The other day I asked Fr. Charlie Dupree, the Episcopal priest in Woodstock, I asked Charlie how he liked the confirmation workshop we’d attended together down at St. Matthew’s Church in Bedford.
He looked at me blankly.
I had seen him walk up the path from the parking lot and into the parish hall where we were meeting.
I was as sure as I could be.
He said he wasn’t there.
A tale from The Twlight Zone?
Was I hallucinating?
I really don’t know.
A different realm?
Years ago, I would visit my father every day in the Saratoga Hospital nursing facility.
I’d hang out in the common room where folks needed a lot of assistance, mostly Alzheimer’s patients, I expect.
Some were bitter and disturbed.
Others were peaceful and apparently happy.
One woman I remember was on the move all the time, strapped into a wheelchair, wearing a pair of rubber-soled sneakers, she was able to “walk” herself around at quite a pace, pulling herself along with her toes, and did she ever like me!
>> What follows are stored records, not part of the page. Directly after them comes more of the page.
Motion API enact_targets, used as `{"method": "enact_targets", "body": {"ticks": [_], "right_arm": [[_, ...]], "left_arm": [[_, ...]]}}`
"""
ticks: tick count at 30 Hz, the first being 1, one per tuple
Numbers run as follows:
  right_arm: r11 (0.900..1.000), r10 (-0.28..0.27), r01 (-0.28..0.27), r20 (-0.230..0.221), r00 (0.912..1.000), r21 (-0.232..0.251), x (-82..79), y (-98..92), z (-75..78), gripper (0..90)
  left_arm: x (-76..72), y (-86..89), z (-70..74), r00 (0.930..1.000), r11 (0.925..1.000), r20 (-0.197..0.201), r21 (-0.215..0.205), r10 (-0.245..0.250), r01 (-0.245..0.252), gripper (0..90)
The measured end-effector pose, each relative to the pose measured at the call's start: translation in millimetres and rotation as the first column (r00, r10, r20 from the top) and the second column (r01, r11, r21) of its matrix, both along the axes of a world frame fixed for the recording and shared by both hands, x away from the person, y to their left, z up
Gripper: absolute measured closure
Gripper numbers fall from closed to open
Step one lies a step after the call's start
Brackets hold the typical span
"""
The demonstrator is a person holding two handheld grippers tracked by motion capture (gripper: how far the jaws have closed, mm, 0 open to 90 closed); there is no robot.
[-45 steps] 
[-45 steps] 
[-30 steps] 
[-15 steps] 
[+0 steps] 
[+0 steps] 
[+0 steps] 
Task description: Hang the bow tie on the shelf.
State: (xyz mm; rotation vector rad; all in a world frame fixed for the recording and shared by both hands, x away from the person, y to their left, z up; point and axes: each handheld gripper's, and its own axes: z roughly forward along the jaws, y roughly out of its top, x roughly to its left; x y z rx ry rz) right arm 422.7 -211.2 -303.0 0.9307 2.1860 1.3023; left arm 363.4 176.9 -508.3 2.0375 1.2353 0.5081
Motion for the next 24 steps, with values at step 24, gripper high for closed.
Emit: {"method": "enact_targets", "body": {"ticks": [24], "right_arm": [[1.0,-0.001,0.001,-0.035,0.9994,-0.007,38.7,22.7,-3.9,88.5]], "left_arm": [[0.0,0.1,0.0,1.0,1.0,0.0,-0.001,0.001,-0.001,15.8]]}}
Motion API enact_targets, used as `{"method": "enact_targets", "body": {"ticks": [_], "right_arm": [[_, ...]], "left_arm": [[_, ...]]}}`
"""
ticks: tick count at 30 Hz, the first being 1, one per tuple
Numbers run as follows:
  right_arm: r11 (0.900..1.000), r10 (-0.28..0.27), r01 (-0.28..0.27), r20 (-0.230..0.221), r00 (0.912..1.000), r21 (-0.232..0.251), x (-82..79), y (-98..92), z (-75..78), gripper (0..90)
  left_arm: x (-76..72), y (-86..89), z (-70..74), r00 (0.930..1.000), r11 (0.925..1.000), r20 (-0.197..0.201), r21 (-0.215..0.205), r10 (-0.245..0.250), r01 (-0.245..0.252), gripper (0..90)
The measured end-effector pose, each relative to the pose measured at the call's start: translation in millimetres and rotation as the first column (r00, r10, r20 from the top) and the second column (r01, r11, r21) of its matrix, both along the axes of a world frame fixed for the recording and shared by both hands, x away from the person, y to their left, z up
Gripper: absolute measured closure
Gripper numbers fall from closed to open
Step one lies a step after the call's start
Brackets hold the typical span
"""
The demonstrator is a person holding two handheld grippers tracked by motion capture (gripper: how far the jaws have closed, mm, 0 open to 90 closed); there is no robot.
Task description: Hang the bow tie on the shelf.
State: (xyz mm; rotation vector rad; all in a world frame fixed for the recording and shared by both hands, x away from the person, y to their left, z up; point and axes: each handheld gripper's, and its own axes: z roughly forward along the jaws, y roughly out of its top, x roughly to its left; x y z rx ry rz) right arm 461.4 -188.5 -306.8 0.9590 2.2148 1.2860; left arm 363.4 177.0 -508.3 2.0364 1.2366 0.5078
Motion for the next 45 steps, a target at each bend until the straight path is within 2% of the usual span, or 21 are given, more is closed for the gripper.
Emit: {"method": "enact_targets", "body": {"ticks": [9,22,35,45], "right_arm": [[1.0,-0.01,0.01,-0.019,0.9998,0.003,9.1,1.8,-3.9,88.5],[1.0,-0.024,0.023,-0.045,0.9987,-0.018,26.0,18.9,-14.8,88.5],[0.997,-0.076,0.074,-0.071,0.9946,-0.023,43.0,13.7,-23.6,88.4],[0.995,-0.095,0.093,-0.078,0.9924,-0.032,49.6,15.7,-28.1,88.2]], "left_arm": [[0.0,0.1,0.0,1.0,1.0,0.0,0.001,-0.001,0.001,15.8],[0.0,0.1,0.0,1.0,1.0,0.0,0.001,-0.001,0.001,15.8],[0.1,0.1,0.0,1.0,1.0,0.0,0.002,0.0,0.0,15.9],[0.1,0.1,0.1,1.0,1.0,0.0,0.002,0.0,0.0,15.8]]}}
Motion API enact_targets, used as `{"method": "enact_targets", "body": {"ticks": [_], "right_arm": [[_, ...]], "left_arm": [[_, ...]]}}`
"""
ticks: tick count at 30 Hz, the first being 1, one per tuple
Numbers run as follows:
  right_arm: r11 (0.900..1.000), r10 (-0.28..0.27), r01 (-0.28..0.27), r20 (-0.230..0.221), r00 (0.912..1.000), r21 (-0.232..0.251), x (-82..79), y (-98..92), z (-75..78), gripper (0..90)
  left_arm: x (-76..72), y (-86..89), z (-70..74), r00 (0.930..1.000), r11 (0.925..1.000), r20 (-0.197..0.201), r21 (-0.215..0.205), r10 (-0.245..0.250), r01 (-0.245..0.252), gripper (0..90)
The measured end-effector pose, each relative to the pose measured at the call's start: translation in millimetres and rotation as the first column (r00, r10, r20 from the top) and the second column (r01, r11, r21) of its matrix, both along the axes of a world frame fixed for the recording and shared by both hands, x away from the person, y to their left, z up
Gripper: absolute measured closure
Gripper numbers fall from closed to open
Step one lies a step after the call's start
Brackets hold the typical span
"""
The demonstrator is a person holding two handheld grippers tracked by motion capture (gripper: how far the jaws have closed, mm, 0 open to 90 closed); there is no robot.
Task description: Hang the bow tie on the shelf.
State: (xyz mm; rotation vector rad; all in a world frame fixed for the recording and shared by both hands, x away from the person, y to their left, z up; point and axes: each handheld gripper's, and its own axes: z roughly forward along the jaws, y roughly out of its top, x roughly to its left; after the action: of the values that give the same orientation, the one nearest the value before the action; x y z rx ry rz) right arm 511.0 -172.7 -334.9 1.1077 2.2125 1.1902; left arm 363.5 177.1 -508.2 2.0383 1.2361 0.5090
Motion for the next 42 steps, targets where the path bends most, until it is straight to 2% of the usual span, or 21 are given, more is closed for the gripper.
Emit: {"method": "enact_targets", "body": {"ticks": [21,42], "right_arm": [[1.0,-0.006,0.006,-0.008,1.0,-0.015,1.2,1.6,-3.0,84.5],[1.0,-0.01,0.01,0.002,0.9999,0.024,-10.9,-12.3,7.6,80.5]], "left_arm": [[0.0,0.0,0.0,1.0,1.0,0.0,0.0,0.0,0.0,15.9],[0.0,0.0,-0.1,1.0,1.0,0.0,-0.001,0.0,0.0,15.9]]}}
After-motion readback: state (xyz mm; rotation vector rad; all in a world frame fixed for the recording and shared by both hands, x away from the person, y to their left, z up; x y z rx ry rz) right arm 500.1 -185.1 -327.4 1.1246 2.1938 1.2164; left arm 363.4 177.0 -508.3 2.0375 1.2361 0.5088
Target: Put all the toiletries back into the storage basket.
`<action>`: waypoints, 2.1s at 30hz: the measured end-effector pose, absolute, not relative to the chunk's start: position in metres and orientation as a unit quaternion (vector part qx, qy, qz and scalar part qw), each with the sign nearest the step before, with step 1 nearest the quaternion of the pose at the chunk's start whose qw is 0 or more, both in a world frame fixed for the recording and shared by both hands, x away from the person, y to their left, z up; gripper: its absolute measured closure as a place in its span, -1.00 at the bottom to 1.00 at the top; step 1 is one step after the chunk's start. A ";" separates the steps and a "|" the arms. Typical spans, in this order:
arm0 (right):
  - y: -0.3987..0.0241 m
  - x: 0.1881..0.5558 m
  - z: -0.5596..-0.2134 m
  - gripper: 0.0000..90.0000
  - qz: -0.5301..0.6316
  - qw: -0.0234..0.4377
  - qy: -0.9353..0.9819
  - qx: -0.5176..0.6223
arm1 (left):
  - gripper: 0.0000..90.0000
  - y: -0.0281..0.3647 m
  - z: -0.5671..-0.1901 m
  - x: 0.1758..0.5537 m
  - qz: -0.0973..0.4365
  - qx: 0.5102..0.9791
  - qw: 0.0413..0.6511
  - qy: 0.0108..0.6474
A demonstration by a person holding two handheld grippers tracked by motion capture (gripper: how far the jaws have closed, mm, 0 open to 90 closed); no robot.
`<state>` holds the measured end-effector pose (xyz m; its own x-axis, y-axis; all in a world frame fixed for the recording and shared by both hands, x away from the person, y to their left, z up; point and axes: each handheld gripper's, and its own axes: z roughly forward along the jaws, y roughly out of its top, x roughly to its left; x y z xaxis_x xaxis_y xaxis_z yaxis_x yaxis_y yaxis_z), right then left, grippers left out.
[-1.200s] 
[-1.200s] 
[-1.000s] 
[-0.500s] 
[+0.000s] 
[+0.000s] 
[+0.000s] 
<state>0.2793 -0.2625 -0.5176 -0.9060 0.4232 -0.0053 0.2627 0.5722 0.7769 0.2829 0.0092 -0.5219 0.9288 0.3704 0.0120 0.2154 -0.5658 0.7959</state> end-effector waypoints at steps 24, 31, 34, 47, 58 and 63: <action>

(Actually, she liked any man, I think.)
Wanted to hold my hand all the time.
It was almost romantic.
Conversations with those folks were sometimes unintelligible, sometimes not, but mostly inappropriate, at least by my standards.
In the beginning, I would feel sorry for them.
But I changed my mind about that.
I now think it’s just that they experience life in some other dimension, a different reality.
Maybe it’s actually a halfway point in a person’s journey from this reality back to the reality from which we all came.
The readings
Some Sunday mornings I feel as though I have to apologize for the readings.
I feel a need to explain away the no-longer-relevant theology that comes to us from an ancient world.
But not today.
Too much good stuff, stuff from “The Twilight Zone.”
The prophet Haggai
First it was the prophet Haggai…
“channeling” the voice of God.
In the movie, “The Exorcist”, it was that little girl, you remember, Regan McNeill, possessed by Pazzuzu, channeling the voice of an ancient demon.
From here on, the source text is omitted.